Activity:
The expected answer is the set of lines in the data below between the line holding "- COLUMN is" and the line holding "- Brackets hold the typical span", inclusive, written out exactly.

Dataset records:
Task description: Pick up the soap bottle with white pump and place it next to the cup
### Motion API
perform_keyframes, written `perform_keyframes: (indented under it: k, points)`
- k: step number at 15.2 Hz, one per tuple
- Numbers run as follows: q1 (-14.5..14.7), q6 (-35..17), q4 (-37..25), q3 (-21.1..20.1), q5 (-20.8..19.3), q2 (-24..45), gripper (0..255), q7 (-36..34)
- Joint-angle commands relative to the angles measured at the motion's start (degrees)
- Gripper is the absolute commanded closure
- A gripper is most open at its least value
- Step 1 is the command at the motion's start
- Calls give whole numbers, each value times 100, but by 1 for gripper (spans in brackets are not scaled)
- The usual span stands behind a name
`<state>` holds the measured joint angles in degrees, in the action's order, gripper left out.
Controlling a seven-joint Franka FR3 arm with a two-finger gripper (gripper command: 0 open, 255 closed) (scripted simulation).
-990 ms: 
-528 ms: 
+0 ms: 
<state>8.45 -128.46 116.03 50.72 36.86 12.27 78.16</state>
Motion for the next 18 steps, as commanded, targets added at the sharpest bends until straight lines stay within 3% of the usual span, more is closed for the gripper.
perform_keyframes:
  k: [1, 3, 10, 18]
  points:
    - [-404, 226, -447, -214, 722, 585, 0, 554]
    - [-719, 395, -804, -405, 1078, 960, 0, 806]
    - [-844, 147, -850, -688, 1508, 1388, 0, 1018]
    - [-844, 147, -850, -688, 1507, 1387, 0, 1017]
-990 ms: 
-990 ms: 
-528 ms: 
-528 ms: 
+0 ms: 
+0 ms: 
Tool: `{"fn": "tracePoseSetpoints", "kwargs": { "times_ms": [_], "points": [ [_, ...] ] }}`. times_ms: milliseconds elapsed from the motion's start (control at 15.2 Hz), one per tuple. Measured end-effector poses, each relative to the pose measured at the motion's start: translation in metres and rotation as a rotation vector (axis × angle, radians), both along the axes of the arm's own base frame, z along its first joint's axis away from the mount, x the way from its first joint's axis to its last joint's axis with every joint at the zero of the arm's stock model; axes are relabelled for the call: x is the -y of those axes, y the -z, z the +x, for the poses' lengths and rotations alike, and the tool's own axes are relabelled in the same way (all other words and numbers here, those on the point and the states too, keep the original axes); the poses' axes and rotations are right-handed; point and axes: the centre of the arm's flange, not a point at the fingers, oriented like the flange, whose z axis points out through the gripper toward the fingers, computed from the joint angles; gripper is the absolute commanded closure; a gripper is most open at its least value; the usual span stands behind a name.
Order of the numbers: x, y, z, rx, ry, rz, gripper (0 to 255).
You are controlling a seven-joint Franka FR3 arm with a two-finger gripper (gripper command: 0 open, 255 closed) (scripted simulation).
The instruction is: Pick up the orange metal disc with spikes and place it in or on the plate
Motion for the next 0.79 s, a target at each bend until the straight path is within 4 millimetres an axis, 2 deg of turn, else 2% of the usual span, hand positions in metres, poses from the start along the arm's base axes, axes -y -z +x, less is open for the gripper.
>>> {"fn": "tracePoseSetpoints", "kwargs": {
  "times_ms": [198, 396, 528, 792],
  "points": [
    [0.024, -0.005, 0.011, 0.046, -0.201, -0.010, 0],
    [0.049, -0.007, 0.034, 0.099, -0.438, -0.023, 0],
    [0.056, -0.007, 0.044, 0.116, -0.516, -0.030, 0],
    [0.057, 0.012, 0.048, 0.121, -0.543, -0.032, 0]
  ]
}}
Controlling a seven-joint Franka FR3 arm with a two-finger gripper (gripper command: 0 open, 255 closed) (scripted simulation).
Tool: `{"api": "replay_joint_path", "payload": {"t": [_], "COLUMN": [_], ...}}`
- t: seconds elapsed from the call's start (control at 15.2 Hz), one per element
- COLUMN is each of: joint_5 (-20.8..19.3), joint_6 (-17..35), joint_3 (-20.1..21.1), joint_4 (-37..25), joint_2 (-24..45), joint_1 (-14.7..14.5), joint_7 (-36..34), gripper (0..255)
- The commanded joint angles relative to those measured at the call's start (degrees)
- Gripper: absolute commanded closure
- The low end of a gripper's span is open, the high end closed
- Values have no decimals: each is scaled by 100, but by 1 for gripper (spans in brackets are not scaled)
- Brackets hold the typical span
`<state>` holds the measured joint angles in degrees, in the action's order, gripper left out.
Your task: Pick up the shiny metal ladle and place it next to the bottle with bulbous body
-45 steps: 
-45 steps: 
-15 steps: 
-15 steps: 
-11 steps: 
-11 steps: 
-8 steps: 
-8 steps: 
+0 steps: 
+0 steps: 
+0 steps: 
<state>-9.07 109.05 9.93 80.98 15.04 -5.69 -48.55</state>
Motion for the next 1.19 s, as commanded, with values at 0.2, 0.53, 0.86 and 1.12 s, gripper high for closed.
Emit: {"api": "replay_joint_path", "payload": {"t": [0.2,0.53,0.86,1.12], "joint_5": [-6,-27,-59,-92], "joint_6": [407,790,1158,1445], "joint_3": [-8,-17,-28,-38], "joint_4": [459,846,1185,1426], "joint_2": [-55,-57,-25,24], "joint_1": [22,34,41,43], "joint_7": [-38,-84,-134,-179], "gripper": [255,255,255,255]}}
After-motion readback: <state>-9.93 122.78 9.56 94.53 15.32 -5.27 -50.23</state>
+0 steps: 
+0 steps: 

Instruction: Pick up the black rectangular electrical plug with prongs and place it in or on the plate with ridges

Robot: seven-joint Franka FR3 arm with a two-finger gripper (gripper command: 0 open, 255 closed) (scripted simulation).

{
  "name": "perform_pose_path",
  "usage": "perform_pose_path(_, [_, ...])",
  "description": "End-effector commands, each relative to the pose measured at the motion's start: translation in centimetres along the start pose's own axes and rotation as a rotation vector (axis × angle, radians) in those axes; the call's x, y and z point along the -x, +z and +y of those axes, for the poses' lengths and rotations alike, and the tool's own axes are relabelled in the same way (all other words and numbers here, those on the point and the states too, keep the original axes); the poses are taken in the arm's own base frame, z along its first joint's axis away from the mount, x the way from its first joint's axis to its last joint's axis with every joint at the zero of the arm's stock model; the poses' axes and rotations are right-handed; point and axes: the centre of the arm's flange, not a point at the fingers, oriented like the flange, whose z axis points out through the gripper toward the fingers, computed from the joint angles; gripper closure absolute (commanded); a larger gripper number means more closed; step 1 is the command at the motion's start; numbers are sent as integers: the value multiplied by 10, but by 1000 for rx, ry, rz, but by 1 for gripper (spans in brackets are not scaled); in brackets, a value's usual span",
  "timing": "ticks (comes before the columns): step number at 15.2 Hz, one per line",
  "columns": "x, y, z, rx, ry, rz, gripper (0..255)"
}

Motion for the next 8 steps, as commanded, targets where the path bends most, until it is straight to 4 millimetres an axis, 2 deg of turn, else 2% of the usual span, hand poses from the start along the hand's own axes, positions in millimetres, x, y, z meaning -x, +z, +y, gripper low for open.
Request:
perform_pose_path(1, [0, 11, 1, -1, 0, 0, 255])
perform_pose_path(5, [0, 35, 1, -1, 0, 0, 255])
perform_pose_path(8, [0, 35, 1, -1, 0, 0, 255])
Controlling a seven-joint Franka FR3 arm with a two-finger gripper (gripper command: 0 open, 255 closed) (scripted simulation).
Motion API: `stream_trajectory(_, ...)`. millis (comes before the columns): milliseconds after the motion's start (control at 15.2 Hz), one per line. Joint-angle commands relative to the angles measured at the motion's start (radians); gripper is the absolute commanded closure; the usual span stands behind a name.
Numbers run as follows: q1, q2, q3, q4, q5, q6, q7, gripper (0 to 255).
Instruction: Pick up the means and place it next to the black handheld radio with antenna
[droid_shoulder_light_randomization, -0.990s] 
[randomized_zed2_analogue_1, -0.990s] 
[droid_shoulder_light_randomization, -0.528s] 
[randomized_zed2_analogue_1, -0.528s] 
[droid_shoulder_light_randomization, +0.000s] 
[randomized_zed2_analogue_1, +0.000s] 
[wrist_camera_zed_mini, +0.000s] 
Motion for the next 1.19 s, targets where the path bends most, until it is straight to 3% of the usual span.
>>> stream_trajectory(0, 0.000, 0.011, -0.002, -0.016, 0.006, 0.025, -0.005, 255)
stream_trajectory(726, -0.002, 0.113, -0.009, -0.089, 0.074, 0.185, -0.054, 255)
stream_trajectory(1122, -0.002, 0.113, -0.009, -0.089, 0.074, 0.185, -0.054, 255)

Result:
- COLUMN is each of: joint_5 (-20.8..19.3), joint_6 (-17..35), joint_3 (-20.1..21.1), joint_4 (-37..25), joint_2 (-24..45), joint_1 (-14.7..14.5), joint_7 (-36..34), gripper (0..255)
- The commanded joint angles relative to those measured at the call's start (degrees)
- Gripper: absolute commanded closure
- The low end of a gripper's span is open, the high end closed
- Values have no decimals: each is scaled by 100, but by 1 for gripper (spans in brackets are not scaled)
- Brackets hold the typical span

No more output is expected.